Combining Antiviral Pills With Experimental Drug Brequinar Effective in Treating COVID: Study

Combining Antiviral Pills With Experimental Drug Brequinar Effective in Treating COVID: Study
A COVID-19 treatment pill, called molnupiravir, developed by Merck & Co Inc. and Ridgeback Biotherapeutics LP, is seen in this undated handout photo released by Merck & Co Inc., on Oct. 26, 2021. (Merck & Co Inc./Reuters)
Katabella Roberts
2/15/2022
Updated:
2/15/2022
Researchers have found that combining the antivirals remdesivir or molnupiravir with the experimental drug brequinar could be effective in treating the Chinese Communist Party (CCP) virus, which causes COVID-19.

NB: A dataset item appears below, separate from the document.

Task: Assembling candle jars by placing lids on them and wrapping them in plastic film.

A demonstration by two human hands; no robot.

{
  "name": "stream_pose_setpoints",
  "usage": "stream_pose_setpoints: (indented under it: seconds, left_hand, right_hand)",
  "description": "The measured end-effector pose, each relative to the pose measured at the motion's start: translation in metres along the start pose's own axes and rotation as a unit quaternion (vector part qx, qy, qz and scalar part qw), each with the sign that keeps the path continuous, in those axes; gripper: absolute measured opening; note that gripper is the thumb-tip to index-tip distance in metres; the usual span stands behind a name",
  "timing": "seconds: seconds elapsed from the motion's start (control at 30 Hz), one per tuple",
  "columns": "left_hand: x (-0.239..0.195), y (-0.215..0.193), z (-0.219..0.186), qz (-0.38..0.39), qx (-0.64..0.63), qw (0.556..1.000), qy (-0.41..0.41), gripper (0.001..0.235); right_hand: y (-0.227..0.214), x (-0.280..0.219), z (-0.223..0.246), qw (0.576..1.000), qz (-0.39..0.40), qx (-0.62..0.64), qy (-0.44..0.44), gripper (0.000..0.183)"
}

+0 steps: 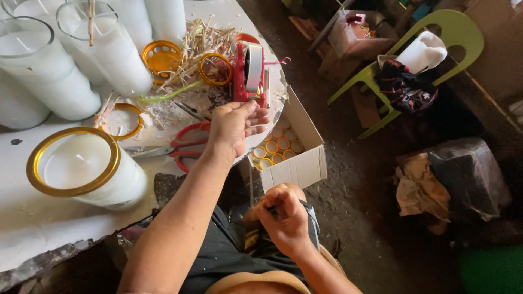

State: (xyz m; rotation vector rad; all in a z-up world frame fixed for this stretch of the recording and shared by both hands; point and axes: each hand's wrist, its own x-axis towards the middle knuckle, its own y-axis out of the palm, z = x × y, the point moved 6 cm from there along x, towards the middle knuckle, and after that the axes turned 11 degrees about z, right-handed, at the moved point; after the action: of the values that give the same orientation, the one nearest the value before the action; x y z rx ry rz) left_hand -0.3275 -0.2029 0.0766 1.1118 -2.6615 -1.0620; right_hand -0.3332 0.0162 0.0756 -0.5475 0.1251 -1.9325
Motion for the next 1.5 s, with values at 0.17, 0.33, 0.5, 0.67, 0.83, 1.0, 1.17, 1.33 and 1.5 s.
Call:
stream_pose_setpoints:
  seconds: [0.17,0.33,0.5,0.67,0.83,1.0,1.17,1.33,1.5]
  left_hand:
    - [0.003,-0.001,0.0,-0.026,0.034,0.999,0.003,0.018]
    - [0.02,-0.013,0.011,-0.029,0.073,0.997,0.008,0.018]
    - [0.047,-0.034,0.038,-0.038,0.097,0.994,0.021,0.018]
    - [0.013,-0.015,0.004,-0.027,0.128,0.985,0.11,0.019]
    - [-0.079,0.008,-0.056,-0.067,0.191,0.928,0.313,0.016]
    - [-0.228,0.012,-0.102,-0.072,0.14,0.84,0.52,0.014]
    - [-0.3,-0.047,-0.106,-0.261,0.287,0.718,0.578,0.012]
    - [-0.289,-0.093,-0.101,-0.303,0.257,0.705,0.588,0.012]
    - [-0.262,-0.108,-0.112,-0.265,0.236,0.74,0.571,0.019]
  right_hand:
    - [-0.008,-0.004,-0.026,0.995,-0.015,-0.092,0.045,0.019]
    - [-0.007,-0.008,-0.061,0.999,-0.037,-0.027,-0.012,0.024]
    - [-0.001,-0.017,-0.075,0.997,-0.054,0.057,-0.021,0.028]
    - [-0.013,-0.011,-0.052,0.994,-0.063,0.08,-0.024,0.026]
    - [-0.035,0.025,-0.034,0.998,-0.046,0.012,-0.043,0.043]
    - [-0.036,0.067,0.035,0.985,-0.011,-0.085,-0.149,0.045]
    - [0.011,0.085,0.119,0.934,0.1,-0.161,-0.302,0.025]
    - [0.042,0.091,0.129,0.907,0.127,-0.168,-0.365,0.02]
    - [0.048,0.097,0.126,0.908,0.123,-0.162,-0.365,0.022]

The new drug combination was discovered by researchers at the University of Maryland School of Medicine (UMSOM) and the University of Pennsylvania Perelman School of Medicine.

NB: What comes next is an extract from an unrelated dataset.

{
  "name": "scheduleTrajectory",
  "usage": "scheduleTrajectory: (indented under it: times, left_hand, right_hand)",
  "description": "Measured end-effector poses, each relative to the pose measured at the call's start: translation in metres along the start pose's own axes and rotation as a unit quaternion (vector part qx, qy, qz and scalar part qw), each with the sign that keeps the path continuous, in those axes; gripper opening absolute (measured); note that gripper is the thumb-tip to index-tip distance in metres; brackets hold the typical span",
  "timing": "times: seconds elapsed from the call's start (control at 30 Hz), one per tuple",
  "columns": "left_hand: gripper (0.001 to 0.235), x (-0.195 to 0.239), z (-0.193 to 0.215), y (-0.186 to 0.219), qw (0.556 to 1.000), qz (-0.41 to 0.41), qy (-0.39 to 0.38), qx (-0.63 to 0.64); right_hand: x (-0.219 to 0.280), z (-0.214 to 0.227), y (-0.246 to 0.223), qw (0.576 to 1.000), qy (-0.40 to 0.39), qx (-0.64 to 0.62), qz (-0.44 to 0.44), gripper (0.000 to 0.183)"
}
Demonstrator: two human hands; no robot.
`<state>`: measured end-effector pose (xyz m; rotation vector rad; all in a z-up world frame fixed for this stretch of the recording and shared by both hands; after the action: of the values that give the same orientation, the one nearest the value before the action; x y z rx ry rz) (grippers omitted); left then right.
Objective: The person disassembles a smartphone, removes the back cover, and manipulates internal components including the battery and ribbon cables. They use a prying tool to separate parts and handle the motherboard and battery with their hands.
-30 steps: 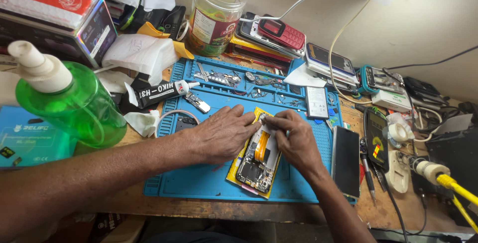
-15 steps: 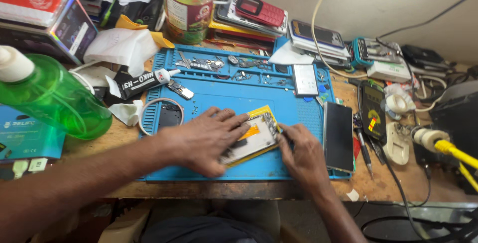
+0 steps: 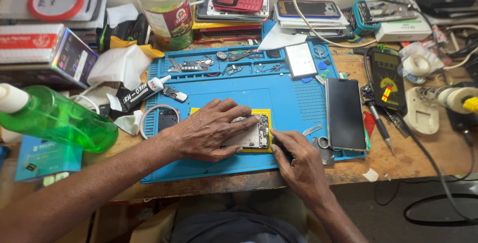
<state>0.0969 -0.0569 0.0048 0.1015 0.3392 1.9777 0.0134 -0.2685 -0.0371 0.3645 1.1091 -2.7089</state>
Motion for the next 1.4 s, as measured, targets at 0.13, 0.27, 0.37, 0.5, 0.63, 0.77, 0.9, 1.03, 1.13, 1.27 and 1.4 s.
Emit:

Researchers found that combining the experimental drug brequinar with either of the two drugs, which have been approved by the U.S. Food and Drug Administration for emergency use, inhibited the growth of the SARS-CoV-2 virus in human lung cells and in mice.

Brequinar is currently being tested in clinical trials as a COVID-19 treatment and as part of a potential combination therapy for cancer.

“We demonstrated that brequinar and molnupiravir work better together than either drug alone in our mouse model of COVID-19,” said co-principal investigator Matthew Frieman and member of the Center for Pathogen Research at UMSOM.

“As the virus continues to spread and mutate, we want drugs that are accessible, easy to administer, and effective against the current and future variants.”

The study, which was funded through grants from the National Institute of Allergy and Infectious Diseases, the Penn Center for Precision Medicine, Mercatus, and the Bill and Melinda Gates Foundation, was published in Nature on Feb. 7, 2022.

Researchers screened 18,000 drugs for antiviral activity using live virus infection in human respiratory cells and identified 122 drugs that showed antiviral activity and selectivity against the coronavirus.

Among the 122 drugs, were 16 nucleoside analogs—the largest category of antivirals that are used clinically.

Out of those 16 antivirals was remdesivir, an antiviral from Gilead Sciences which is given to patients intravenously and has been approved by the FDA to treat COVID-19, and Merck’s molnupiravir, an oral pill that was authorized for use in December and is taken twice a day for five days, within five days of the onset of symptoms.

Remdesivir works by incorporating into the RNA when the virus replicates, essentially stopping it from making copies of itself.

However, it has been criticized by some experts due to its high cost and serious side effects, which include gastrointestinal symptoms and kidney failure. The World Health Organization currently recommends against its use in hospitalized patients, regardless of disease severity.

Molnupiravir gets incorporated into the replicating virus and causes its genetic sequence to change, essentially causing the virus to mutate so that it cannot grow.

Clinical-trial data showed that Merck’s molnupiravir cut hospitalizations and deaths by 30 percent, compared with a placebo pill.
However, the drug is in short supply and has come under fire due to its potential to contribute to the development of cancer or cause birth defects in unborn babies.

“RNA viruses rely on a high supply of nucleoside triphosphates from the host to efficiently replicate, and we identified a panel of host nucleoside biosynthesis inhibitors as antiviral,” researchers said.

Another category of drug candidates identified by researchers stops the virus from making the RNA building blocks it needs to replicate, among them was brequinar.

“Moreover, we found that combining pyrimidine biosynthesis inhibitors with antiviral nucleoside analogues synergistically inhibits SARS-CoV-2 infection in vitro and in vivo against emerging strains of SARS-CoV-2 suggesting a clinical path forward,” researchers said.

Researchers have not yet tested the combinations in clinical trials as they tested the drugs in lung cells and in mice.

Yet they are hopeful that they have the potential to substantially reduce hospitalizations and deaths relating to COVID-19 and said the combinations were highly effective against multiple variants of the coronavirus.

The team is now in the process of testing the drugs against omicron.

Additionally, the researchers found that Paxlovid—an oral antiviral that has been authorized for emergency use by the U.S. Food and Drug Administration. — could be combined with remdesivir or molnupiravir for an “additive” effect against SARS-CoV-2.

The next step would be for these drug combinations to be tested in clinical trials.